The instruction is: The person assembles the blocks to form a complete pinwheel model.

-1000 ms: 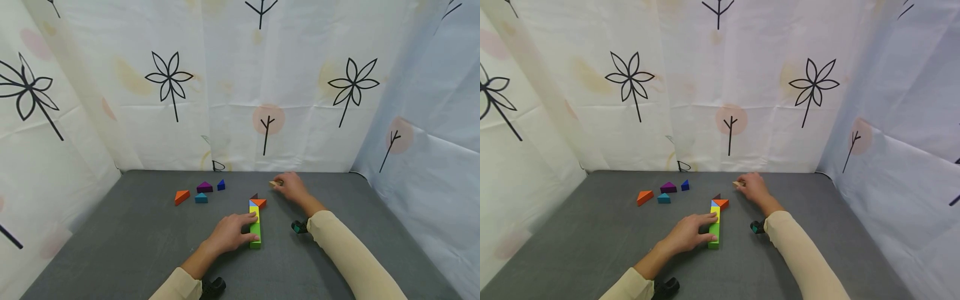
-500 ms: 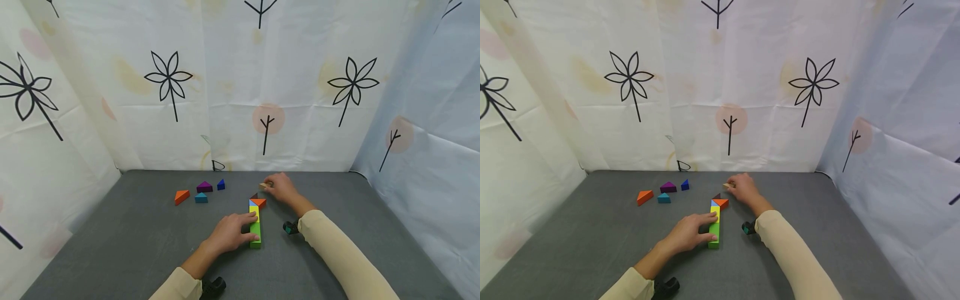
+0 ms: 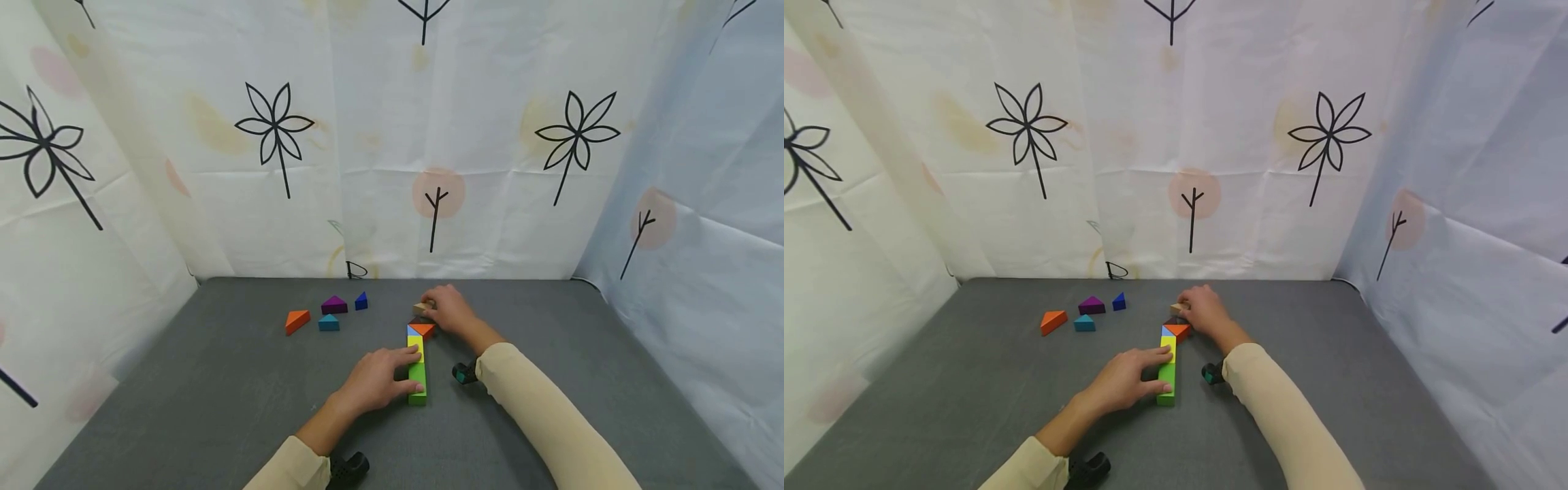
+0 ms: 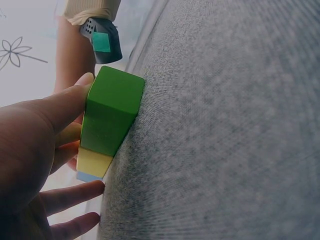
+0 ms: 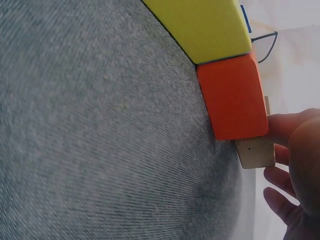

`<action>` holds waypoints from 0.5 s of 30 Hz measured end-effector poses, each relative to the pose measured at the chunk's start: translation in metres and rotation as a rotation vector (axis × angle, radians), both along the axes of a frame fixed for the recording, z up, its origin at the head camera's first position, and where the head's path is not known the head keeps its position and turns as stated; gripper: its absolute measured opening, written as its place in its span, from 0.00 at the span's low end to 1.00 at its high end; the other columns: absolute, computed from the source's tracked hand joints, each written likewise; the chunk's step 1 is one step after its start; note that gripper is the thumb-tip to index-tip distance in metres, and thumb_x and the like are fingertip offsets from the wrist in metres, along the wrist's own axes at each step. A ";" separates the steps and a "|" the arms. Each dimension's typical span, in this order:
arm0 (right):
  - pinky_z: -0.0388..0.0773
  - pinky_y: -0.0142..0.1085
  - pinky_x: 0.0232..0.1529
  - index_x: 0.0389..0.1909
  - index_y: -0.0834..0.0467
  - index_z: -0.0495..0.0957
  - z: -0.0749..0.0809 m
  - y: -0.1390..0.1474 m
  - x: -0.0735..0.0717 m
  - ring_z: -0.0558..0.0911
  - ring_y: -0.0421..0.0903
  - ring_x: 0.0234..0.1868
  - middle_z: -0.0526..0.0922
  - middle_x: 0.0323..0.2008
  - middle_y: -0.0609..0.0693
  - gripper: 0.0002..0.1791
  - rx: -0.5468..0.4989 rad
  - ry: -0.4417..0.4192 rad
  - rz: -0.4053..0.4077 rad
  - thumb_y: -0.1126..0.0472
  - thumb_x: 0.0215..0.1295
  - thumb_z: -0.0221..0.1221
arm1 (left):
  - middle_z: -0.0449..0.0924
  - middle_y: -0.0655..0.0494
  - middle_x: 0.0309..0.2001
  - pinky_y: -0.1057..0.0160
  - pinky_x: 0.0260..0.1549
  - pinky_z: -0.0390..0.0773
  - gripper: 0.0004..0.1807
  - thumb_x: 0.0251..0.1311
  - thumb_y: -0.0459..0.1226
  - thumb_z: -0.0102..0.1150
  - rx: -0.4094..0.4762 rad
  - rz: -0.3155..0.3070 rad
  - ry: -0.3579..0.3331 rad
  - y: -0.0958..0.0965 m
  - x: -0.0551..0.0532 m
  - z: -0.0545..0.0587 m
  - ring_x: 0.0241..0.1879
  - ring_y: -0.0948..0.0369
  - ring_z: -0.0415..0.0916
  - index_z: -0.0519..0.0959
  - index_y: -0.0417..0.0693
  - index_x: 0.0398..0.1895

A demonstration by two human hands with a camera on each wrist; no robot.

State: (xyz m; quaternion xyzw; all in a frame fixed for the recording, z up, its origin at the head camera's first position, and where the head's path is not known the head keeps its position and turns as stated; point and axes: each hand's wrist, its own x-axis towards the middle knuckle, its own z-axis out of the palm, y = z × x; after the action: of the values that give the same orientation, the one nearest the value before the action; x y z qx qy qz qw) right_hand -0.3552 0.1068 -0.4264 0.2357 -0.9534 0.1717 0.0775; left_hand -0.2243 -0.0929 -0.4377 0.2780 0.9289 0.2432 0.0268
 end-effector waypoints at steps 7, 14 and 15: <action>0.73 0.49 0.51 0.49 0.59 0.82 -0.003 0.001 0.000 0.76 0.56 0.50 0.80 0.48 0.56 0.14 -0.059 -0.061 0.015 0.61 0.64 0.65 | 0.68 0.67 0.67 0.43 0.56 0.68 0.32 0.59 0.59 0.60 -0.002 0.001 0.009 0.000 -0.001 -0.001 0.63 0.55 0.69 0.75 0.59 0.65; 0.75 0.49 0.48 0.51 0.62 0.80 0.001 0.007 0.003 0.78 0.55 0.47 0.80 0.47 0.57 0.15 -0.186 -0.115 -0.080 0.59 0.68 0.61 | 0.68 0.67 0.66 0.43 0.57 0.68 0.32 0.58 0.58 0.62 0.004 0.004 -0.002 0.000 -0.001 0.000 0.63 0.55 0.69 0.75 0.60 0.65; 0.76 0.48 0.46 0.50 0.62 0.80 0.001 0.008 0.003 0.78 0.54 0.45 0.80 0.45 0.56 0.15 -0.196 -0.116 -0.101 0.58 0.68 0.61 | 0.68 0.67 0.66 0.43 0.56 0.68 0.32 0.58 0.58 0.62 0.000 0.003 -0.001 0.000 -0.001 0.000 0.63 0.55 0.69 0.75 0.60 0.65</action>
State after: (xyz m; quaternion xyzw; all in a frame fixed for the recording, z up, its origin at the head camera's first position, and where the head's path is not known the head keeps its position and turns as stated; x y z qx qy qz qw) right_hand -0.3522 0.1144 -0.4250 0.1686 -0.9456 0.2731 0.0532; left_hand -0.2249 -0.0927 -0.4379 0.2767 0.9292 0.2435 0.0272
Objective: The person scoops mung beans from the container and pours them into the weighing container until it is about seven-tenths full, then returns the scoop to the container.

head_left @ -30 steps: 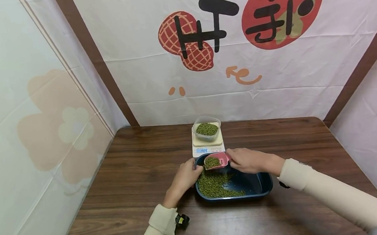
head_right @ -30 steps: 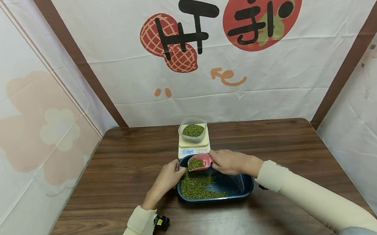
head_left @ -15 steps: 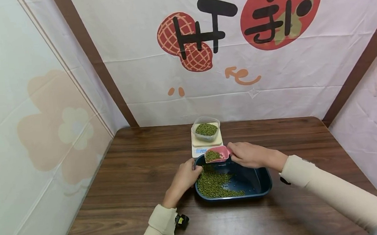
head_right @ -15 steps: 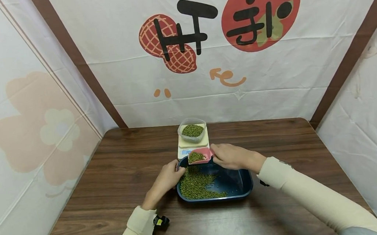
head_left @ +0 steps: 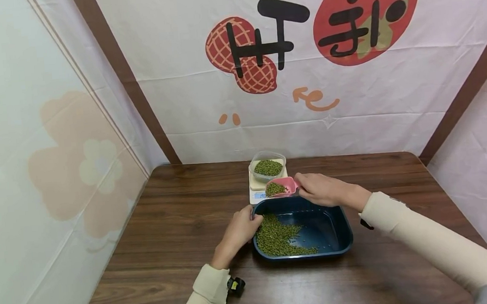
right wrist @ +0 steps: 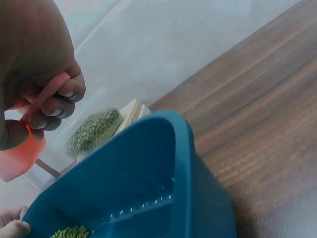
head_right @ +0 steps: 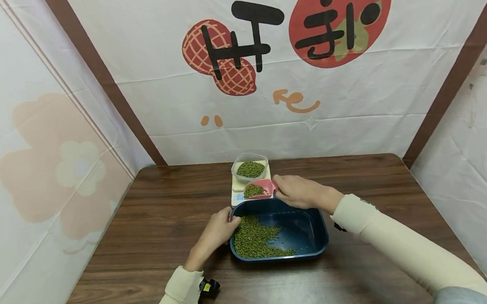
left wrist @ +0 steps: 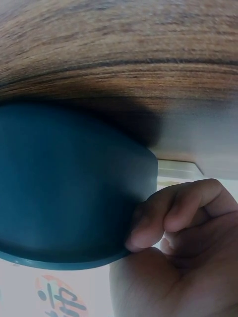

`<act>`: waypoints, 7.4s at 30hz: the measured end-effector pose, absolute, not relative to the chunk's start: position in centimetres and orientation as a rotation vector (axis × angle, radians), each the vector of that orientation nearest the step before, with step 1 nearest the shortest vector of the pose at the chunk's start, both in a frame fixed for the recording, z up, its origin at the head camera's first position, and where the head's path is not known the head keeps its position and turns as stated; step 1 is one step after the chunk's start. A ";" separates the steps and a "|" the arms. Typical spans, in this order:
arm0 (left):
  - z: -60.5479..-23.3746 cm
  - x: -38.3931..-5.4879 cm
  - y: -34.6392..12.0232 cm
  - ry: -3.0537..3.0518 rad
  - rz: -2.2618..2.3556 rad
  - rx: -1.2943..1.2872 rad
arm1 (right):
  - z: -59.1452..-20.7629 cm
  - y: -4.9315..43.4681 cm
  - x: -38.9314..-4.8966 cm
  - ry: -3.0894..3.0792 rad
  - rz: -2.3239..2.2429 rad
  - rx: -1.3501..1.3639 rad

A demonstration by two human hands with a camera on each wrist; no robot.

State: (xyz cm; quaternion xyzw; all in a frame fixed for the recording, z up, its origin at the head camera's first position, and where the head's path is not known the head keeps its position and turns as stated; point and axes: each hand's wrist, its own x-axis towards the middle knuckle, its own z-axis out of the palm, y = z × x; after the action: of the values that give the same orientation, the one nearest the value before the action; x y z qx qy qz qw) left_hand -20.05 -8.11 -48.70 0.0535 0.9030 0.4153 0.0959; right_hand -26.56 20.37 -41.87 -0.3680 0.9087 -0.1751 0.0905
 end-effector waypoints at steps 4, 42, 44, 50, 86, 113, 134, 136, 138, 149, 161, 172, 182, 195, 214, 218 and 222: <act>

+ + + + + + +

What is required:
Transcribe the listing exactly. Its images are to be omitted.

Written reply:
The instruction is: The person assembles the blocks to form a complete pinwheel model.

-1000 ms: 
-500 ms: 
+0 ms: 
+0 ms: 
+0 ms: 

`<action>` holds waypoints from 0.5 s of 30 Hz measured end-effector poses, each relative to the pose measured at the chunk's start: translation in metres and rotation as a rotation vector (axis × angle, radians), both along the axes of a frame fixed for the recording, z up, its origin at the head camera's first position, and where the head's path is not known the head keeps its position and turns as stated; gripper: its absolute measured opening, written as its place in its span, from 0.00 at the span's low end to 1.00 at its high end; the other columns: absolute, computed from the source's tracked hand joints, each written likewise; the chunk's step 1 is one step after its start; note that gripper is the thumb-tip to index-tip distance in metres, and thumb_x and the like are fingertip offsets from the wrist in metres, along the wrist's own axes at each step. A ";" separates the steps and a "|" the arms. Each dimension's typical span, in this order:
arm0 (right):
  - pinky_z: -0.0388..0.0773
  - pinky_y: -0.0142..0.1085
  - pinky_x: 0.0232..0.1529
  - index_x: 0.0389..0.1909
  - index_y: -0.0834..0.0467
  - index_z: -0.0495..0.0957
  - z: -0.0749..0.0809 m
  - y: -0.1390..0.1474 m
  - x: -0.0735..0.0717 m
  - ring_z: -0.0558..0.0911
  - ring_y: -0.0421..0.0903
  - ring_x: 0.0234..0.1868
  - middle_z: -0.0526..0.0922
  - middle_x: 0.0323..0.2008
  - middle_y: -0.0609..0.0693
  - gripper: 0.0002..0.1791
  - rx: -0.5468..0.4989 rad
  - ry: -0.4417..0.4192 rad
  - rz: -0.4053..0.4077 rad
  - thumb_y: -0.1126..0.0472
  - thumb_x: 0.0215..0.1295
  - thumb_z: -0.0221..0.1221
arm1 (left):
  - middle_z: -0.0449..0.0924
  - middle_y: -0.0655..0.0494
  - middle_x: 0.0309..0.2001
  - pinky_y: -0.1057..0.0160
  - pinky_x: 0.0260..0.1549
  - pinky_z: -0.0390..0.0773
  - gripper: 0.0004..0.1807
  - thumb_x: 0.0251..0.1311
  - thumb_y: -0.0459..0.1226
  - thumb_z: -0.0102..0.1150
  - rx: -0.4094..0.4762 rad
  - rz: -0.3155..0.3070 rad
  - ry: -0.3579..0.3331 rad
  - y: -0.0958..0.0965 m
  - x: -0.0551..0.0532 m
  - z: -0.0545..0.0587 m
  - ring_x: 0.0241..0.1879
  - ring_y: -0.0948..0.0369
  - ring_z: -0.0415..0.0916
  - index_z: -0.0519..0.0959
  - index_y: -0.0417..0.0693
  - index_x: 0.0398..0.1895

A demonstration by two human hands with a camera on each wrist; no robot.

State: (xyz m; quaternion xyzw; all in a frame fixed for the recording, z up, its origin at the head camera's first position, and where the head's path is not known the head keeps its position and turns as stated; point and axes: each hand's wrist, its own x-axis towards the middle knuckle, its own z-axis out of the palm, y = z × x; after the action: of the values that give the same orientation, the one nearest the value before the action; x y z qx qy qz qw) right_hand -0.3552 0.1068 -0.4264 0.2357 -0.9534 0.1717 0.0775; left_hand -0.2243 -0.0929 -0.4377 0.2780 0.9289 0.2432 0.0268
 end-effector waypoints at steps 7, 14 and 15: <action>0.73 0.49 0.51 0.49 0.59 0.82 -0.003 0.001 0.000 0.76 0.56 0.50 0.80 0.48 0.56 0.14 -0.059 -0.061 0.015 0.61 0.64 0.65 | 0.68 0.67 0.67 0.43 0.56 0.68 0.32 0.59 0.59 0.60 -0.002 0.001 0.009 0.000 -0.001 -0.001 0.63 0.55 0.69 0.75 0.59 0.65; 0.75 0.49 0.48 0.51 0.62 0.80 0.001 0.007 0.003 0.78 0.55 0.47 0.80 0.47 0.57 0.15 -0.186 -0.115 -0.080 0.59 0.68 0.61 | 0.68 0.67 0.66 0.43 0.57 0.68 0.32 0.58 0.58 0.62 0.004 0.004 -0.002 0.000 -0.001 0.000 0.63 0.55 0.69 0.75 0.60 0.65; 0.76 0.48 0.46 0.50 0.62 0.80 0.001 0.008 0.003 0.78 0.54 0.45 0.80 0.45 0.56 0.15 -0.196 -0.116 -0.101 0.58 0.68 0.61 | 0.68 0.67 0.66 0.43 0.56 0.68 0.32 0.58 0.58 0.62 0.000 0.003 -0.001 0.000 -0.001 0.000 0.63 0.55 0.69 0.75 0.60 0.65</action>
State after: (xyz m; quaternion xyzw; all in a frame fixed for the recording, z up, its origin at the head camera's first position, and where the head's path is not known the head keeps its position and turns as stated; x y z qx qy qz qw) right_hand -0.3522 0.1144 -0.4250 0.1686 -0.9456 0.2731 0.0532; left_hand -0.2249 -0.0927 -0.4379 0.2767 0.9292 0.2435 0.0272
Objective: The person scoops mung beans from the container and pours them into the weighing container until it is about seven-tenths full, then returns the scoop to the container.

head_left @ -30 steps: 
head_right @ -30 steps: 
head_left @ -15 steps: 
head_right @ -15 steps: 
head_left @ +0 steps: 
right wrist @ +0 steps: 
head_right @ +0 steps: 
left wrist @ +0 steps: 

`<act>`: waypoints, 7.4s at 30hz: the measured end-effector pose, absolute, not relative to the chunk's start: position in centimetres and orientation as a rotation vector (axis × angle, radians), each the vector of that orientation nearest the step before, with step 1 nearest the shortest vector of the pose at the chunk's start, both in a frame fixed for the recording, z up, its origin at the head camera's first position, and where the head's path is not known the head keeps its position and turns as stated; step 1 is one step after the chunk's start. A ";" separates the steps and a "|" the arms. Typical spans, in this order:
arm0 (left):
  - z: -60.5479..-23.3746 cm
  - x: -38.3931..-5.4879 cm
  - y: -34.6392..12.0232 cm
  - ry: -3.0537..3.0518 rad
  - rz: -2.2618..2.3556 rad
  - rx: -1.2943..1.2872 rad
arm1 (right):
  - z: -59.1452..-20.7629 cm
  - y: -4.9315..43.4681 cm
  - x: -38.9314..-4.8966 cm
  - ry: -3.0894..3.0792 rad
  - rz: -2.3239..2.2429 rad
  - rx: -1.3501..1.3639 rad

A demonstration by two human hands with a camera on each wrist; no robot.

State: (xyz cm; quaternion xyzw; all in a frame fixed for the recording, z up, its origin at the head camera's first position, and where the head's path is not known the head keeps its position and turns as stated; point and axes: each hand's wrist, its own x-axis towards the middle knuckle, its own z-axis out of the palm, y = z × x; after the action: of the values that give the same orientation, the one nearest the value before the action; x y z qx qy qz qw) left_hand -20.05 -8.11 -48.70 0.0535 0.9030 0.4153 0.0959; right_hand -26.56 20.37 -41.87 -0.3680 0.9087 -0.1751 0.0905
 end-effector waypoints at steps 4, 42, 44, 50, 86, 113, 134, 136, 138, 149, 161, 172, 182, 195, 214, 218 and 222: <act>

Here the output is complete.